> [WHAT IS BEING ASKED] Please copy out each entry, word for word.
-=-=-
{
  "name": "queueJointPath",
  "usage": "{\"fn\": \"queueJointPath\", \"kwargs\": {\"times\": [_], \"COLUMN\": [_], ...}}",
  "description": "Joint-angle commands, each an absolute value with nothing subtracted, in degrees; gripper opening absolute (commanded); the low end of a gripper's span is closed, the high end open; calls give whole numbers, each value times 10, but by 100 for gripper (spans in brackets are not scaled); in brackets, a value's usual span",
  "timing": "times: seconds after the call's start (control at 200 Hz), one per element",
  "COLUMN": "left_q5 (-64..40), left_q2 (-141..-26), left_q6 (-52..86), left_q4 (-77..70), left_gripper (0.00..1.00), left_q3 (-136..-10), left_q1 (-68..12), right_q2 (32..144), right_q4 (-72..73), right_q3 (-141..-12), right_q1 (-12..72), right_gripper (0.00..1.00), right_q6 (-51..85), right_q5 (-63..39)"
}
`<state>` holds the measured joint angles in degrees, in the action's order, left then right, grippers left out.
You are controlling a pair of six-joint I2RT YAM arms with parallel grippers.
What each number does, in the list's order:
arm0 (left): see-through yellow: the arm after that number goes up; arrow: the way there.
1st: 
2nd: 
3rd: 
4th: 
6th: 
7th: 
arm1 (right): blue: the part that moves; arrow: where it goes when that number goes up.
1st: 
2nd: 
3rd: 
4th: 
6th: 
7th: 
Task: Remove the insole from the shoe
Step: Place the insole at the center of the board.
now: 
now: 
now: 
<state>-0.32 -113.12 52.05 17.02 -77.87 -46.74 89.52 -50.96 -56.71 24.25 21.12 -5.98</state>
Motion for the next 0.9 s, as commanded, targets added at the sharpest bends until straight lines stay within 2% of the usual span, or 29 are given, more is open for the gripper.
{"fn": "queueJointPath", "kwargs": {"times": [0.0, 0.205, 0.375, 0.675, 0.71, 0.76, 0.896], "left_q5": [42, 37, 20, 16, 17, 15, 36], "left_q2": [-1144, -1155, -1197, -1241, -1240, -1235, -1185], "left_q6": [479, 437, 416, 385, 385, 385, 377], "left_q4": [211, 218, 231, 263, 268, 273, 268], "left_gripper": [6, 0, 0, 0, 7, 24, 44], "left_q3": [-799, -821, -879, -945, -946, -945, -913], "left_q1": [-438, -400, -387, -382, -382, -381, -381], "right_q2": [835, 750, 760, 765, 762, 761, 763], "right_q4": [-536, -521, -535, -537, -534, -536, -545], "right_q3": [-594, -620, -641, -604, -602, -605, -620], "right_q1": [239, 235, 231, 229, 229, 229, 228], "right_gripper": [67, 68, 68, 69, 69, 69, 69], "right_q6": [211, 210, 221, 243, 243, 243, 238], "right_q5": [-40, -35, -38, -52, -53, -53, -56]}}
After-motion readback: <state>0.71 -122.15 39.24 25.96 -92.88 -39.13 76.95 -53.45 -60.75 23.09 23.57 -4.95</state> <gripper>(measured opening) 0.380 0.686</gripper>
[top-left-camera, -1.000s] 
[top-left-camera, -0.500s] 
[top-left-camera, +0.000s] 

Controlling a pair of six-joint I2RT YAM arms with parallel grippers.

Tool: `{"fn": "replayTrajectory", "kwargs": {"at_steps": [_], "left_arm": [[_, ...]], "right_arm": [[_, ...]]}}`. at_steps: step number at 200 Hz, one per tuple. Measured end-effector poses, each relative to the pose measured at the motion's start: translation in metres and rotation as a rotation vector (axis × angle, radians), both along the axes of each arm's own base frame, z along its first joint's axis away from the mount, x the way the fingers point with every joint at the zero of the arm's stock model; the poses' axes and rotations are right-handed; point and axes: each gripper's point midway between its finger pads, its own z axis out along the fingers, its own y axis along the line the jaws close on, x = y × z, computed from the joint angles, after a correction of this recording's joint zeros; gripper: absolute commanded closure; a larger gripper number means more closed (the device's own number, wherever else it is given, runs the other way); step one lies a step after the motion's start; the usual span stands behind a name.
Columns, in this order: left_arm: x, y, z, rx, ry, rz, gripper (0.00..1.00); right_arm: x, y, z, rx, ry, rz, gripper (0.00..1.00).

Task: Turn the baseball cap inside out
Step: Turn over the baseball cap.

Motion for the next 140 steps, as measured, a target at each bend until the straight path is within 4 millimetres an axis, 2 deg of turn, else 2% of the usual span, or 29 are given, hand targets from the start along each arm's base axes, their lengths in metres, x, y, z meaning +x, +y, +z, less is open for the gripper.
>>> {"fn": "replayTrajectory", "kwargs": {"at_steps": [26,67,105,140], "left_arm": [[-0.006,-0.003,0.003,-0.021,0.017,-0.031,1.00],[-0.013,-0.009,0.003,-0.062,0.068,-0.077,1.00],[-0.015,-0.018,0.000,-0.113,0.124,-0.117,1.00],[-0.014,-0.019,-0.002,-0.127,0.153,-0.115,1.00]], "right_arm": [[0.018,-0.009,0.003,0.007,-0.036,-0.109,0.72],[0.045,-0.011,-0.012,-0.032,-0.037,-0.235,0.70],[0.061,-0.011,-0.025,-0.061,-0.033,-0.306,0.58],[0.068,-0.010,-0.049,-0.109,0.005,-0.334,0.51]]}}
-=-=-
> [TASK RESPONSE]
{
  "name": "queueJointPath",
  "usage": "{\"fn\": \"queueJointPath\", \"kwargs\": {\"times\": [_], \"COLUMN\": [_], ...}}",
  "description": "Joint-angle commands, each an absolute value with nothing subtracted, in degrees; gripper opening absolute (commanded); the low end of a gripper's span is closed, the high end open; calls give whole numbers, each value times 10, but by 100 for gripper (spans in brackets are not scaled); in brackets, a value's usual span",
  "timing": "times: seconds after the call's start (control at 200 Hz), one per element",
  "COLUMN": "left_q5 (-64..40), left_q2 (-141..-26), left_q6 (-52..86), left_q4 (-77..70), left_gripper (0.00..1.00), left_q3 (-136..-10), left_q1 (-68..12), right_q2 (32..144), right_q4 (-72..73), right_q3 (-141..-12), right_q1 (-12..72), right_gripper (0.00..1.00), right_q6 (-51..85), right_q5 (-63..39)"
}
`<state>` holds the measured joint angles in degrees, in the action's order, left then right, grippers left out.
You are controlling a pair of six-joint I2RT YAM arms with parallel grippers.
What each number does, in the list's order:
arm0 (left): see-through yellow: the arm after that number goes up; arrow: the way there.
1st: 
2nd: 
3rd: 
4th: 
6th: 
7th: 
arm1 (right): blue: the part that moves; arrow: where it goes when that number goes up.
1st: 
2nd: 
3rd: 
4th: 
6th: 
7th: 
Task: Remove the insole from the shoe
Step: Place the insole at the center of the board.
now: 
now: 
now: 
<state>-0.32 -113.12 52.05 17.02 -77.87 -46.74 89.52 -50.96 -56.71 24.25 21.12 -5.98</state>
Motion for the next 0.9 s, as commanded, targets added at the sharpest bends until straight lines stay within 2% of the usual span, or 29 are given, more is open for the gripper.
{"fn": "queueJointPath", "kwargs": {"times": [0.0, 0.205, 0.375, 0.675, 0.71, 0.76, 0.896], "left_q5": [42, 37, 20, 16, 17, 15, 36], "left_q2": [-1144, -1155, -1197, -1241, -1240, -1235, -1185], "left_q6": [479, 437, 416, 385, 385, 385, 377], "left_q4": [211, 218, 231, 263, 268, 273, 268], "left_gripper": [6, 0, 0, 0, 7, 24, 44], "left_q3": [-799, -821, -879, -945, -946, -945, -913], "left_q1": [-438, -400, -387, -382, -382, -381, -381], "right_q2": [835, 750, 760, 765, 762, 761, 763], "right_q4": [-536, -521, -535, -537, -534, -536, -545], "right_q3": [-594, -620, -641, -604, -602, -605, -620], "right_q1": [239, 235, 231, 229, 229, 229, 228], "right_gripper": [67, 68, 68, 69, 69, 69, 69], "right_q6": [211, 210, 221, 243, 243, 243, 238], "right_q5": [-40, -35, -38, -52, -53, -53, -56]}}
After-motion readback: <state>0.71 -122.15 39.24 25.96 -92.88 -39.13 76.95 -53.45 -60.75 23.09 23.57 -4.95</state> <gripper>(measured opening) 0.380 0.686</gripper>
[top-left-camera, -1.000s] 
[top-left-camera, -0.500s] 
[top-left-camera, +0.000s] 

Controlling a pair of six-joint I2RT YAM arms with parallel grippers.

Tool: `{"fn": "replayTrajectory", "kwargs": {"at_steps": [_], "left_arm": [[_, ...]], "right_arm": [[_, ...]]}}`. at_steps: step number at 200 Hz, one per tuple. Measured end-effector poses, each relative to the pose measured at the motion's start: translation in metres and rotation as a rotation vector (axis × angle, radians), both along the axes of each arm's own base frame, z along its first joint's axis away from the mount, x the way the fingers point with every joint at the zero of the arm's stock model; the poses' axes and rotations are right-handed; point and axes: each gripper's point midway between its finger pads, its own z axis out along the fingers, its own y axis along the line the jaws close on, x = y × z, computed from the joint angles, after a correction of this recording's joint zeros; gripper: absolute commanded closure; a larger gripper number means more closed (the device's own number, wherever else it is given, runs the other way); step one lies a step after the motion's start; the usual span stands behind a name.
Columns, in this order: left_arm: x, y, z, rx, ry, rz, gripper (0.00..1.00); right_arm: x, y, z, rx, ry, rz, gripper (0.00..1.00).

Task: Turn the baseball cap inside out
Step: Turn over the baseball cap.

Motion for the next 140 steps, as measured, a target at each bend until the straight path is within 4 millimetres an axis, 2 deg of turn, else 2% of the usual span, or 29 are given, hand targets from the start along each arm's base axes, their lengths in metres, x, y, z meaning +x, +y, +z, less is open for the gripper.
>>> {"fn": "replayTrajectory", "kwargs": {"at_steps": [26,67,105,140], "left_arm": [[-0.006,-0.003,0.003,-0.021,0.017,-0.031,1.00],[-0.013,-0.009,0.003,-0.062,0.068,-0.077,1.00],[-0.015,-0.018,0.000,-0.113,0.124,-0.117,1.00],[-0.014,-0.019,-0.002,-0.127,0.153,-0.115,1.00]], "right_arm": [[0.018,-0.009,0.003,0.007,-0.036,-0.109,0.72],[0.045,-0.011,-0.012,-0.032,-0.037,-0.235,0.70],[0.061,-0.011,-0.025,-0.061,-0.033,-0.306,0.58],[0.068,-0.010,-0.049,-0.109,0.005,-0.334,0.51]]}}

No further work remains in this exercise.